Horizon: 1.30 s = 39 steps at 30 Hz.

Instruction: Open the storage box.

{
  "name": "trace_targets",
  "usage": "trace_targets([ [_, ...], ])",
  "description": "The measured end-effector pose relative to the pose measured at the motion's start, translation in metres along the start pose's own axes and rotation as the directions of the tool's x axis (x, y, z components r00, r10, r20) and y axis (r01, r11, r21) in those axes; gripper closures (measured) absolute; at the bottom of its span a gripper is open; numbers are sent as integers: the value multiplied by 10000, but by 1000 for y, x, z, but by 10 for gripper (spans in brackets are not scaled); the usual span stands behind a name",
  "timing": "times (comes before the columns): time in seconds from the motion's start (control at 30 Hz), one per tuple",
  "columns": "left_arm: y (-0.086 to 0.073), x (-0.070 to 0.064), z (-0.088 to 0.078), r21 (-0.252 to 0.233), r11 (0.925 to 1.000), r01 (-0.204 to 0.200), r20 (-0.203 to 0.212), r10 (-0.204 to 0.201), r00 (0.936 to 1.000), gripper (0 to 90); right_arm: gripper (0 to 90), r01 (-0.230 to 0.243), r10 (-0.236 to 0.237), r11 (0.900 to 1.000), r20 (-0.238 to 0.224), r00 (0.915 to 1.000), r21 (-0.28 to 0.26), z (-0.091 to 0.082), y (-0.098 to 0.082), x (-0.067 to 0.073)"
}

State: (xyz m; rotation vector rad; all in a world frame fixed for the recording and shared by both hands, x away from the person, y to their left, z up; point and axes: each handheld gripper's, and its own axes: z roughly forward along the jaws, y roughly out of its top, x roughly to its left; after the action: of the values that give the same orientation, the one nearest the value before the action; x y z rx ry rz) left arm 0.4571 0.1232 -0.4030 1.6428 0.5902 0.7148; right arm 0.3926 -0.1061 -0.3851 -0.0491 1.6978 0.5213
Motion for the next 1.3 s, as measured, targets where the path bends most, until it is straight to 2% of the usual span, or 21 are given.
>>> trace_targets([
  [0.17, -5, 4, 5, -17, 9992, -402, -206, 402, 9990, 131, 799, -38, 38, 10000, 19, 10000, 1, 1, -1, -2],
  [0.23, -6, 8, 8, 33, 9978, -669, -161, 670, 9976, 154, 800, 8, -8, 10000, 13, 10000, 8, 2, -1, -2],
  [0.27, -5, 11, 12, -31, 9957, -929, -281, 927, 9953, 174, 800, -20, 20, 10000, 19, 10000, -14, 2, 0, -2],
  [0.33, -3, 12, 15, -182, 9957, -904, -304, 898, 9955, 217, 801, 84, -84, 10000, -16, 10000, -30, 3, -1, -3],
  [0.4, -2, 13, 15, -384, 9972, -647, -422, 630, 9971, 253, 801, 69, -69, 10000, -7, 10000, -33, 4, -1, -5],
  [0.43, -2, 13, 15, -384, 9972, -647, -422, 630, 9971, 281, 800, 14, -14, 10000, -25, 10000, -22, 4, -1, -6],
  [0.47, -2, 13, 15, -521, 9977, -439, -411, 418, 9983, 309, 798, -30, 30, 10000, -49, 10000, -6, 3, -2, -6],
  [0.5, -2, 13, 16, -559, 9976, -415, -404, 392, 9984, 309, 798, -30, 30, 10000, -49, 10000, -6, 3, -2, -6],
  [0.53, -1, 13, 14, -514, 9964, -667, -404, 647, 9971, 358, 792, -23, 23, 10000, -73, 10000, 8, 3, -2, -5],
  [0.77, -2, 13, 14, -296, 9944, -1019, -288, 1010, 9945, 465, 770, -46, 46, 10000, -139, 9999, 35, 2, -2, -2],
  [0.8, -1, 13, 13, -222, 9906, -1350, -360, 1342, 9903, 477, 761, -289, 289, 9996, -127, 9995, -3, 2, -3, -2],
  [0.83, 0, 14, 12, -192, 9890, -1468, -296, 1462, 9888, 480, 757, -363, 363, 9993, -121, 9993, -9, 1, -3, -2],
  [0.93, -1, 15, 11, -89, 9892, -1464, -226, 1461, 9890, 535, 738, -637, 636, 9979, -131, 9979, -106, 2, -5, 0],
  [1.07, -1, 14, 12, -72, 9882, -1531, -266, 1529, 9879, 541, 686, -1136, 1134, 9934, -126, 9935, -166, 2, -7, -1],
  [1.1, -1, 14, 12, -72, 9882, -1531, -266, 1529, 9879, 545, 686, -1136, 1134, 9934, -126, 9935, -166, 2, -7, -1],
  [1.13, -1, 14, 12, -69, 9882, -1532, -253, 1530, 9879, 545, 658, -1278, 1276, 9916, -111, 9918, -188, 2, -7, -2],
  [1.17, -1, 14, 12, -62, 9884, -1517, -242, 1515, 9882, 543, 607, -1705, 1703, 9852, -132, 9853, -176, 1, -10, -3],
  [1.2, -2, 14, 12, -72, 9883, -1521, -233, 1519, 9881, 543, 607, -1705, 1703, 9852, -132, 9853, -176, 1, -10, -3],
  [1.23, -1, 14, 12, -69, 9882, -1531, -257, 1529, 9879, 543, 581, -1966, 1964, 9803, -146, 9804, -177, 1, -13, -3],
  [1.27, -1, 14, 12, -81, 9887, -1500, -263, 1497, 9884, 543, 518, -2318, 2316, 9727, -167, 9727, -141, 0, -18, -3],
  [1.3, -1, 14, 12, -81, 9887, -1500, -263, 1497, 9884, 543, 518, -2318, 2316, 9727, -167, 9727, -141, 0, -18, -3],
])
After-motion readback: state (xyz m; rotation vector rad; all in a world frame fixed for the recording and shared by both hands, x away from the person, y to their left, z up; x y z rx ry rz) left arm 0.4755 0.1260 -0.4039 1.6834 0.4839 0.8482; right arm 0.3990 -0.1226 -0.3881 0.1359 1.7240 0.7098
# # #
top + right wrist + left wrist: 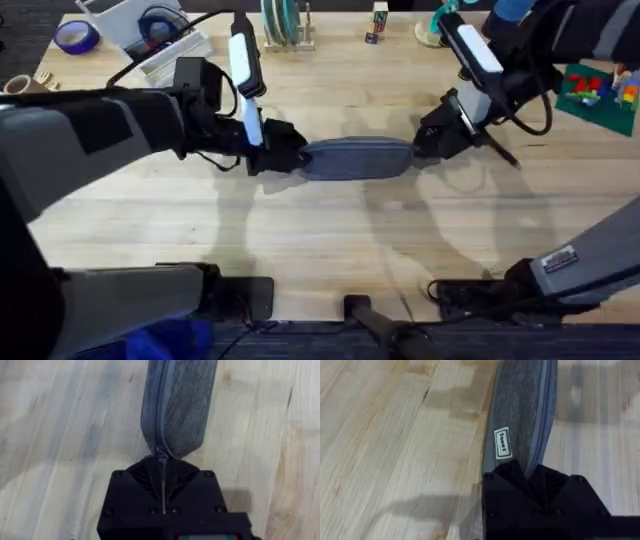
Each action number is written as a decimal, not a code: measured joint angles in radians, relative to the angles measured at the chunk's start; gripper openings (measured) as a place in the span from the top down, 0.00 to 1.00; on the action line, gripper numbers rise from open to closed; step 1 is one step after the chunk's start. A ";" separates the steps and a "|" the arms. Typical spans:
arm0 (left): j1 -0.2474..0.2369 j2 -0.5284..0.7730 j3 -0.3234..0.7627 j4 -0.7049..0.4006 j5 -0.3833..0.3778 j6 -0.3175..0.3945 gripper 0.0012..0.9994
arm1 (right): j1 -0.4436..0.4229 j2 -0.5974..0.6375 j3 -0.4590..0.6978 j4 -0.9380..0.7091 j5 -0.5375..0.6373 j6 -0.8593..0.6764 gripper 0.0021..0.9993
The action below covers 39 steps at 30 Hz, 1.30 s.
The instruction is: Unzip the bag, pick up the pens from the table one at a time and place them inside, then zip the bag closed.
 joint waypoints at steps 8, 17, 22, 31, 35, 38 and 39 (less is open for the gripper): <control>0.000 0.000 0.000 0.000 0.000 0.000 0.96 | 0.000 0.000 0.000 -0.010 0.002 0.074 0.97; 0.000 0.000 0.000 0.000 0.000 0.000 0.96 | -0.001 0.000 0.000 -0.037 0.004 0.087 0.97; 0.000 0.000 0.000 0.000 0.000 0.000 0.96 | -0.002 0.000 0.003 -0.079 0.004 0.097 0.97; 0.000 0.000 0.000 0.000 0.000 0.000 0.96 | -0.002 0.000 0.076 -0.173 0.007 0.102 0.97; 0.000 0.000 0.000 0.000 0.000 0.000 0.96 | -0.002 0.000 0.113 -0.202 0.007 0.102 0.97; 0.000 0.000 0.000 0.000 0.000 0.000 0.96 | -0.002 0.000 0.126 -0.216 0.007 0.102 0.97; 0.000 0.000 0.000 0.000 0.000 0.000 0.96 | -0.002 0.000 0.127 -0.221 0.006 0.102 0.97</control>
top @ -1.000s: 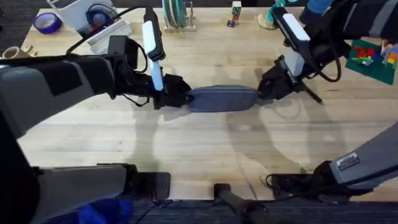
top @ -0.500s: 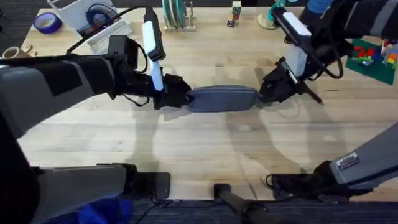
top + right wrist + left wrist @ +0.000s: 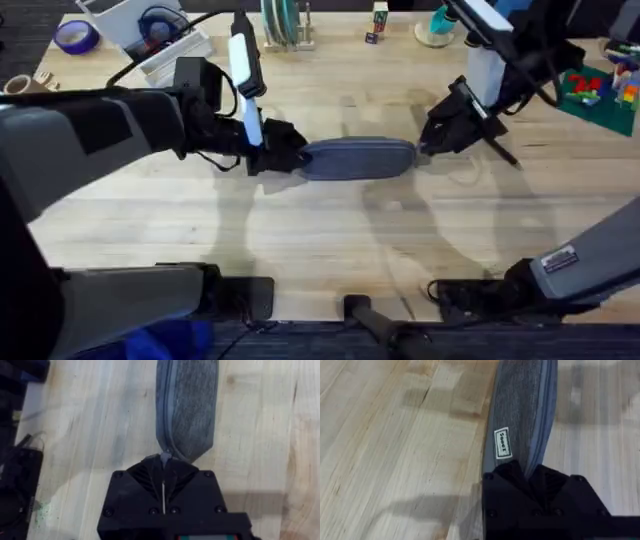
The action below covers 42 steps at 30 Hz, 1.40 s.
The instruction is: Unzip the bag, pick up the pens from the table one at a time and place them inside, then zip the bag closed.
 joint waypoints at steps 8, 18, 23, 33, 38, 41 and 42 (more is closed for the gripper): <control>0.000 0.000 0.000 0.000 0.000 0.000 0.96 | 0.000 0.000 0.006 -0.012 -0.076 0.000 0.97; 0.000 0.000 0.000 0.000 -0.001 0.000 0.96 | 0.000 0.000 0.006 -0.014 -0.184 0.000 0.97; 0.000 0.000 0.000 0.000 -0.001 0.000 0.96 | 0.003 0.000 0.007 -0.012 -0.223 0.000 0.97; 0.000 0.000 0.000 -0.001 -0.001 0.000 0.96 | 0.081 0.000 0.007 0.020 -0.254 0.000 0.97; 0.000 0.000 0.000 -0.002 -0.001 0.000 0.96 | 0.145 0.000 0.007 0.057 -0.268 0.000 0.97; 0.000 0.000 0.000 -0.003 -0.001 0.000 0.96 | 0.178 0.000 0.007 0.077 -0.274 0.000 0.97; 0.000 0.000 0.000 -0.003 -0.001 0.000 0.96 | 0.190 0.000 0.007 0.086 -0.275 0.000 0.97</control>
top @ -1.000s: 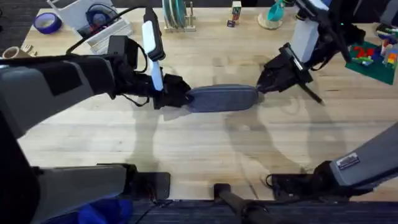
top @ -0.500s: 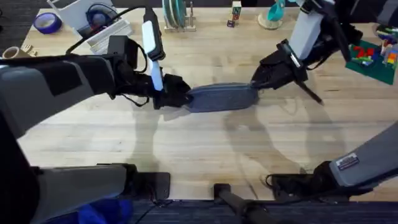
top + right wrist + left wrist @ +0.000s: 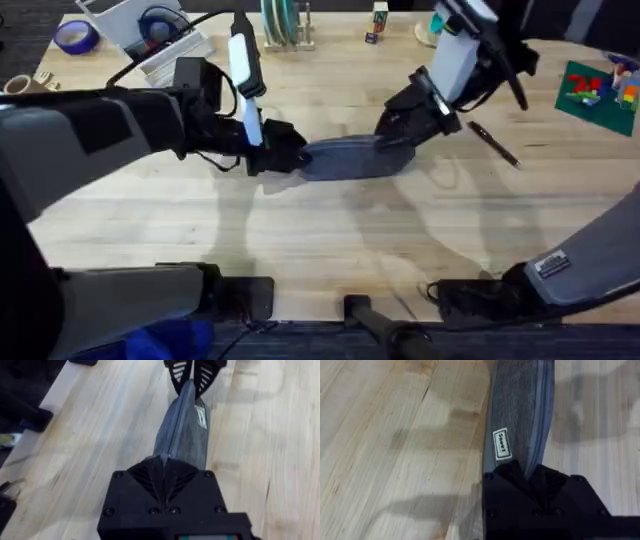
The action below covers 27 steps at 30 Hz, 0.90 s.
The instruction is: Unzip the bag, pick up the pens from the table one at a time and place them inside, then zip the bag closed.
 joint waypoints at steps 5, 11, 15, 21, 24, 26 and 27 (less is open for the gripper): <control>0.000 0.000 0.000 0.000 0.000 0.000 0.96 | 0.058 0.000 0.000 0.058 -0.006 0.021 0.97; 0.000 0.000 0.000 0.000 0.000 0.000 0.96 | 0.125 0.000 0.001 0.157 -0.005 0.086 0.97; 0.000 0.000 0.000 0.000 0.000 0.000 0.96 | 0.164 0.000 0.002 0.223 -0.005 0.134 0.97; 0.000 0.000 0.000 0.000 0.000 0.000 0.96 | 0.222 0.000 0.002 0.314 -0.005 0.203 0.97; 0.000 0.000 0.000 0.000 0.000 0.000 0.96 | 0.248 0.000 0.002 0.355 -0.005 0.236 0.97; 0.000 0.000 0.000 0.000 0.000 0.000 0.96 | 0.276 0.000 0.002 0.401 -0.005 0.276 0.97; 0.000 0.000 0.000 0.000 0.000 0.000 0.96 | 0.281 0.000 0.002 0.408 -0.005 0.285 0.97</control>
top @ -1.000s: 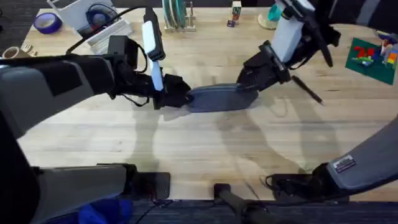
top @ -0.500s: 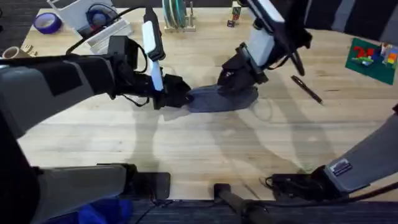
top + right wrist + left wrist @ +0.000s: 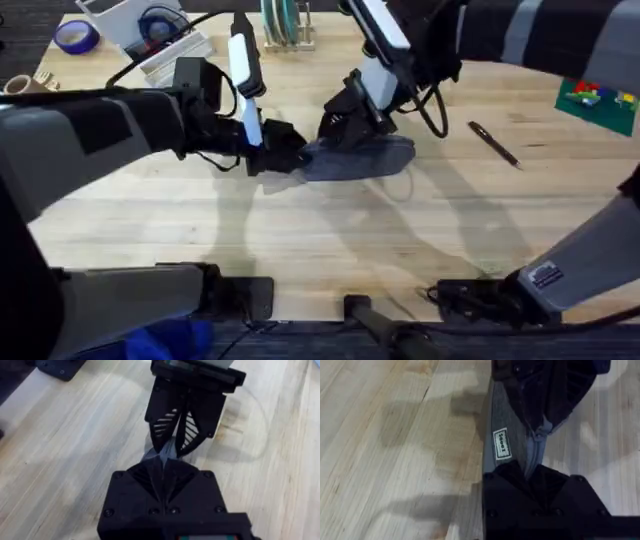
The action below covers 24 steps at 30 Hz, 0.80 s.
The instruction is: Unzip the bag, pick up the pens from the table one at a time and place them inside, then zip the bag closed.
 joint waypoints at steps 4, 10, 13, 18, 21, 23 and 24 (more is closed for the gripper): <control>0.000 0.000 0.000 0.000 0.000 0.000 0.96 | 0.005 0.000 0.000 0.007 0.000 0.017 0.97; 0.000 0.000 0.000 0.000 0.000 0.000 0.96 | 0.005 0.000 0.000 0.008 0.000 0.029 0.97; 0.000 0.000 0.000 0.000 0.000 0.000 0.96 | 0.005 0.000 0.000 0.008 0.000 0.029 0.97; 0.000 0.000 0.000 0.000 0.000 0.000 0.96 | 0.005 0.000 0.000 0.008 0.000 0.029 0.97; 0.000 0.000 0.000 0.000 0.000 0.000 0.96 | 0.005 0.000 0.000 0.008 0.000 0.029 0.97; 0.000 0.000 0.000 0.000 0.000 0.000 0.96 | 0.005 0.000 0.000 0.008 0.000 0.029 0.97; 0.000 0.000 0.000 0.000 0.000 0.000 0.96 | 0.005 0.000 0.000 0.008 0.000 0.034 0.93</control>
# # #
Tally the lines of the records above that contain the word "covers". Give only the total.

# Your solution
4